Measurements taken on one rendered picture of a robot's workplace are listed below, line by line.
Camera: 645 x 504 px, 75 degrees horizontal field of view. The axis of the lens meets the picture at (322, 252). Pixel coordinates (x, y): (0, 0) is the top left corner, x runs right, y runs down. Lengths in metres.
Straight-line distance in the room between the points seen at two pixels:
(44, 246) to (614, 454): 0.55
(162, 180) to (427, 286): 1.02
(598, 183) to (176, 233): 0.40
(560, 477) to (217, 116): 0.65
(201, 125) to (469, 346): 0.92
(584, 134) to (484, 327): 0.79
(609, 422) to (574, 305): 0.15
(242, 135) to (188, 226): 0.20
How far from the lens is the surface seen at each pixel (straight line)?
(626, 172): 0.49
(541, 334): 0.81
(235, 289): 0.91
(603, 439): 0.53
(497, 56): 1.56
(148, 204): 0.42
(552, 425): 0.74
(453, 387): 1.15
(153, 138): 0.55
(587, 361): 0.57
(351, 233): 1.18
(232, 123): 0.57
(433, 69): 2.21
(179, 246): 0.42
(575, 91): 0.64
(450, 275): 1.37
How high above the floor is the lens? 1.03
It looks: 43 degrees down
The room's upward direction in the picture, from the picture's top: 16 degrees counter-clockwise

__Exercise directions__: Say each line again exactly as it appears above.

__Solution to this problem__:
Measurements taken on one rendered picture of a robot's workplace are listed below, line by line.
Camera: 645 x 504 px, 75 degrees horizontal field of view. The axis of the lens meets the picture at (322, 252). Pixel coordinates (x, y): (0, 0) is the top left corner, x runs right, y runs down. Lengths in metres.
Straight-line distance in the room between the points seen at two pixels:
(44, 246) to (614, 454): 0.55
(162, 180) to (427, 286): 1.02
(598, 183) to (176, 233): 0.40
(560, 477) to (217, 116): 0.65
(201, 125) to (469, 346): 0.92
(584, 134) to (484, 327): 0.79
(609, 422) to (574, 305): 0.15
(242, 135) to (188, 226): 0.20
How far from the lens is the surface seen at each pixel (straight line)?
(626, 172): 0.49
(541, 334): 0.81
(235, 289): 0.91
(603, 439): 0.53
(497, 56): 1.56
(148, 204): 0.42
(552, 425): 0.74
(453, 387): 1.15
(153, 138): 0.55
(587, 361): 0.57
(351, 233): 1.18
(232, 123): 0.57
(433, 69): 2.21
(179, 246): 0.42
(575, 91): 0.64
(450, 275): 1.37
How high above the floor is the lens? 1.03
It looks: 43 degrees down
The room's upward direction in the picture, from the picture's top: 16 degrees counter-clockwise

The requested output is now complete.